▸ **Goal of the exercise**
Using the records below, repeat exactly the lines from the one holding "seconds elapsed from" through the one holding "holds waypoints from", both ends included, and no others.

▸ **Source material**
==*==

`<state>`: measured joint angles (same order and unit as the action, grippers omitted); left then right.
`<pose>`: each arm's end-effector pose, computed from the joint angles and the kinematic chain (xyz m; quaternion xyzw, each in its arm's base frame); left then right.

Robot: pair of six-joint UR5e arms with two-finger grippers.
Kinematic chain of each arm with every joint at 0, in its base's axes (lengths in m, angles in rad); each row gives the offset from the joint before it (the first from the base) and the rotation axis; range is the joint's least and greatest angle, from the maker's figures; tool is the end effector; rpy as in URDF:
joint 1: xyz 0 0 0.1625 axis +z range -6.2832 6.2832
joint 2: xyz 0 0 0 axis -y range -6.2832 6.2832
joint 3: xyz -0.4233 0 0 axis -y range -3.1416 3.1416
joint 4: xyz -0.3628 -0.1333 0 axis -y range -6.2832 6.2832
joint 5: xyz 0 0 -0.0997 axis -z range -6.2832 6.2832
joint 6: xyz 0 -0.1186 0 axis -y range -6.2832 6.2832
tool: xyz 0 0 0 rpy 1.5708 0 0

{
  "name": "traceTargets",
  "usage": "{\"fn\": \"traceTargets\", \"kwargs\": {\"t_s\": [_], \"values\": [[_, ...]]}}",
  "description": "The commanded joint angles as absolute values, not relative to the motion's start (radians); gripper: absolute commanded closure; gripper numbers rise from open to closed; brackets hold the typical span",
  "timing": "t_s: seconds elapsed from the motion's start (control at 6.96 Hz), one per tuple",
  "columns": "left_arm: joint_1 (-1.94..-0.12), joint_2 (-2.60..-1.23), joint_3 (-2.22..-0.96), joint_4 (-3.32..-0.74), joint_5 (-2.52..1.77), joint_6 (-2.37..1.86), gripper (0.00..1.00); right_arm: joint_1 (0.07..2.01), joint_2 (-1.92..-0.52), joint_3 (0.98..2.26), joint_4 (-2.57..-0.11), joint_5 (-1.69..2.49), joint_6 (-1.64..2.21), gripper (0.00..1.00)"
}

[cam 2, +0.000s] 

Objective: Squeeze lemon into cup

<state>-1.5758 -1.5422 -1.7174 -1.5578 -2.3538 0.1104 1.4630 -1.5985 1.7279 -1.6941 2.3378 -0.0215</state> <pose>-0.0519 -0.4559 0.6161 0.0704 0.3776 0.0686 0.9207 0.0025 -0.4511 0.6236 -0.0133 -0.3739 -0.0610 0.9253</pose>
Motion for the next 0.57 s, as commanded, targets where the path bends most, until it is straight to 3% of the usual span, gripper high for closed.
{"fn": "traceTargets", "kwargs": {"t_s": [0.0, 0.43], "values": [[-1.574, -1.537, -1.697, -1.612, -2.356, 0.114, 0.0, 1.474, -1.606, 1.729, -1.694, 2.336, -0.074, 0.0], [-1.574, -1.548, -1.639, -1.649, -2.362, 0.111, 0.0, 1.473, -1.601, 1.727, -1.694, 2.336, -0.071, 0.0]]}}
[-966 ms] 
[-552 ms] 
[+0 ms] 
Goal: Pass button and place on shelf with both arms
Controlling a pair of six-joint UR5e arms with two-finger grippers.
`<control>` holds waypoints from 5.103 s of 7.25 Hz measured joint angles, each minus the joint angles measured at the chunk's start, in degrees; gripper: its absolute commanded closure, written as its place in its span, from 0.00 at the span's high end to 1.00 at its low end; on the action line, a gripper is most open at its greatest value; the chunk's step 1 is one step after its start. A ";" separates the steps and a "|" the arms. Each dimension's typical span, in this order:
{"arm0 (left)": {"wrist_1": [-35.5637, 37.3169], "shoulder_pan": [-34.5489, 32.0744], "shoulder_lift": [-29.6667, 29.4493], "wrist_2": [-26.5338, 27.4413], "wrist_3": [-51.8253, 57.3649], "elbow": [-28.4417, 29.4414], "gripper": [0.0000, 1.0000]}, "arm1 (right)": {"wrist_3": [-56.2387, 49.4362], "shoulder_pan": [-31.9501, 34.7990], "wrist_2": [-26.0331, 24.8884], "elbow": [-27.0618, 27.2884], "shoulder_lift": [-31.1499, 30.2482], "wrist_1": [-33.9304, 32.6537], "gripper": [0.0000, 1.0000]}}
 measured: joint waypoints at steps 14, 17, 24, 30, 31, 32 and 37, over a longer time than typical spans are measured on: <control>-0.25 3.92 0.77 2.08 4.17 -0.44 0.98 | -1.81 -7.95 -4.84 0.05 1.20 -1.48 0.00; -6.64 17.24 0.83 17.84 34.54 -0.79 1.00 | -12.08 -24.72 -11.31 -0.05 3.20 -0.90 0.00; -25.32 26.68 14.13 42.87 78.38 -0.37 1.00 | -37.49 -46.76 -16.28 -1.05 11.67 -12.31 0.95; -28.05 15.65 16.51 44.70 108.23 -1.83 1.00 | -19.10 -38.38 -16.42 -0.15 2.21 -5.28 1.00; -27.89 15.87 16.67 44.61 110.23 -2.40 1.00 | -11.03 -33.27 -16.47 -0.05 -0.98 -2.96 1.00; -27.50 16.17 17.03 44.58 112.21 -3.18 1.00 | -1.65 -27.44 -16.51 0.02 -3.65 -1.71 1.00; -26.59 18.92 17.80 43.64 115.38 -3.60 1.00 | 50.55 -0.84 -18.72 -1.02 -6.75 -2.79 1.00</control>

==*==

▸ **Response**
  "timing": "t_s: seconds elapsed from the motion's start (control at 6.96 Hz), one per tuple",
  "columns": "left_arm: joint_1 (-1.94..-0.12), joint_2 (-2.60..-1.23), joint_3 (-2.22..-0.96), joint_4 (-3.32..-0.74), joint_5 (-2.52..1.77), joint_6 (-2.37..1.86), gripper (0.00..1.00); right_arm: joint_1 (0.07..2.01), joint_2 (-1.92..-0.52), joint_3 (0.98..2.26), joint_4 (-2.57..-0.11), joint_5 (-1.69..2.49), joint_6 (-1.64..2.21), gripper (0.00..1.00)"
}

[cam 2, +0.000s] 

Objective: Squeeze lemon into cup

<state>-1.5758 -1.5422 -1.7174 -1.5578 -2.3538 0.1104 1.4630 -1.5985 1.7279 -1.6941 2.3378 -0.0215</state> <pose>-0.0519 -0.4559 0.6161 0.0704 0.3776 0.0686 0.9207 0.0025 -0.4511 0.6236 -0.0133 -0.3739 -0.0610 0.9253</pose>
Motion for the next 0.57 s, as commanded, targets where the path bends most, until it is straight to 3% of the usual span, gripper high for closed.
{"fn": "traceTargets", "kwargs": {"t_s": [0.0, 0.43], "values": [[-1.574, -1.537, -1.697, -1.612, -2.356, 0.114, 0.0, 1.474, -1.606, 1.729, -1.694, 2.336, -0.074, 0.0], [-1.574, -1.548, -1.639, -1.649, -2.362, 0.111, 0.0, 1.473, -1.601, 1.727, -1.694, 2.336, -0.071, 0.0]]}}
[-966 ms] 
[-552 ms] 
[+0 ms] 
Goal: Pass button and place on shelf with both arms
Controlling a pair of six-joint UR5e arms with two-finger grippers.
`<control>` holds waypoints from 5.103 s of 7.25 Hz measured joint angles, each minus the joint angles measured at the chunk's start, in degrees; gripper: its absolute commanded closure, written as its place in its span, from 0.00 at the span's high end to 1.00 at its low end; on the action line, a gripper is most open at its greatest value; the chunk's step 1 is one step after its start. A ";" separates the steps and a "|" the arms. Each dimension's typical span, in this order:

The exercise requires nothing more.